Pancreas is an organ located horizontally behind the lower stomach part. It secretes enzymes aiding digestion and hormones helping regulate sugar metabolism.
Cancer appears in the pancreas tissues unnoticed. Usually, symptoms and signs are not recognisable at the early illness stage, and cancer typically spreads rapidly – unfortunately this leads to poor recovery prognosis. Cancerous cells that origin in the pancreas can invade other parts of the body.

There are two main types of pancreatic cancer:

  1. Exocrine tumours which represent over 95% of pancreatic tumours occurrence. Within this category, a majority are adenocarcinomas. It begins in the cells lining the pancreatic duct.
  2. Neuroendocrine tumours (pancreatic NETs or PNETs) represent less than 5% of all pancreatic tumours. They usually grow slower, and the majority of it do not produce hormones.

The most common symptoms are an abdominal or back pain, jaundice, weight loss, light-colored stools, loss of appetite and dark urine. By the time Patient notices signs pancreatic cancer has often already spread to other body parts.
A precise diagnosis can be stated with the help of medical imaging techniques such as CT – computer tomography, EUS – endoscopic ultrasound, MRI – magnetic resonance imaging, magnetic resonance cholangiopancreatography, positron emission tomography and abdominal ultrasound although the last is less sensitive. When the diagnose is uncertain the biopsy is performed.
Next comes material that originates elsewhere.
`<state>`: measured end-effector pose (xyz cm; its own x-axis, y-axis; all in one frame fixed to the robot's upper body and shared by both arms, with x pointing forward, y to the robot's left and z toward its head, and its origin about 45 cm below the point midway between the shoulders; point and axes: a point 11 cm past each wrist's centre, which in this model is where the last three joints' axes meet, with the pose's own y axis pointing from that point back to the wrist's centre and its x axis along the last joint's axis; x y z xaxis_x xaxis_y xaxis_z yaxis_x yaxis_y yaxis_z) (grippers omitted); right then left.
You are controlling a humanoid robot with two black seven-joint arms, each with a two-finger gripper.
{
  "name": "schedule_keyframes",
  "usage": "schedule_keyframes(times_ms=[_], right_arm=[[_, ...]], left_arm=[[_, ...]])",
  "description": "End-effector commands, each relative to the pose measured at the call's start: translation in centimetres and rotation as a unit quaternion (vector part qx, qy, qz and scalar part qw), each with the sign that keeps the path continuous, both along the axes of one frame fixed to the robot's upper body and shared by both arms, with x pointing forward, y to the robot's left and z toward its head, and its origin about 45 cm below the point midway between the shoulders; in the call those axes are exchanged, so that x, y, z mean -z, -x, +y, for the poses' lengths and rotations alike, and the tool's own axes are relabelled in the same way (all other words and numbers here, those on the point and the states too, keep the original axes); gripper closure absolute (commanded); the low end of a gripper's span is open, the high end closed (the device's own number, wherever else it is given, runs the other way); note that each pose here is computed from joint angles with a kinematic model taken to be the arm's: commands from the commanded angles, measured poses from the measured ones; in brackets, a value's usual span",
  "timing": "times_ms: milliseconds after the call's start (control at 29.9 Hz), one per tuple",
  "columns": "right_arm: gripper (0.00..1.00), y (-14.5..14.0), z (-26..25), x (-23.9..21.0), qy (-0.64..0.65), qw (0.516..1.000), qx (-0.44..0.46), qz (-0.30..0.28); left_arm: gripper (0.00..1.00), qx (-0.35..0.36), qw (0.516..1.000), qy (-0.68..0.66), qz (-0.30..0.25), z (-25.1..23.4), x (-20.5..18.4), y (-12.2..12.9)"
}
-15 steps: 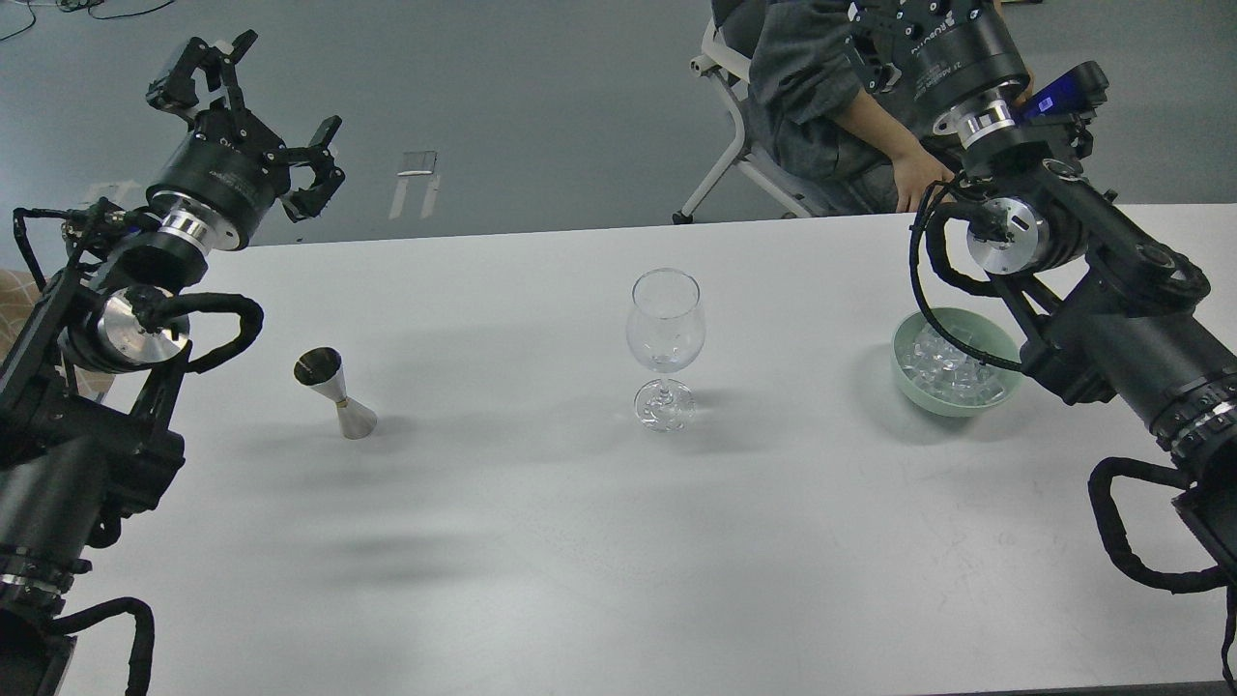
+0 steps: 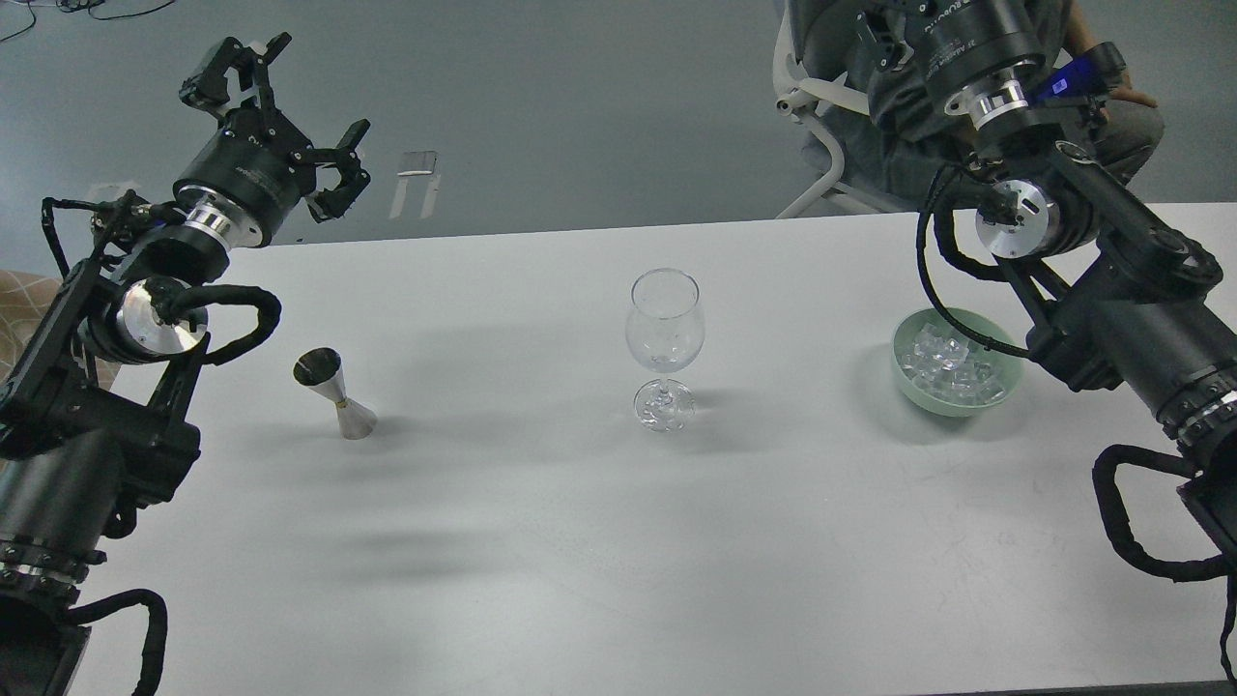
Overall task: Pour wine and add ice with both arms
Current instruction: 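Move the left gripper down toward the metal jigger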
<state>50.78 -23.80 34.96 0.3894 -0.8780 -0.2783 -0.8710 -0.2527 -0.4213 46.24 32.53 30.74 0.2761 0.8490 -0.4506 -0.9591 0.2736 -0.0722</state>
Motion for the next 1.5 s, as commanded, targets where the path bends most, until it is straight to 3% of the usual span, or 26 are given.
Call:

CA19-9 is a tumour marker elevated in pancreatic cancer, but its sensitivity is only 80%.

Risk factors for pancreatic cancer include:

  • Age – it rarely occurs before 40 years old and usually over the age of 70
  • Smoking – the risk is twice greater by the tobacco smokers
  • Obesity – more than 50% of cases are people with BMI over 35
  • Genes – Family history of pancreas cancer increases the risk of illness of 5-10%
  • Chronic pancreatitis
  • Processed meat, red meat,
  • Alcohol

The standard pancreatic cancer treatment includes surgery, radiotherapy, chemotherapy, the combination of these and palliative care. Options of treatment depend on disease stage. Surgery is considered as the only treatment able to cure pancreatic adenocarcinoma.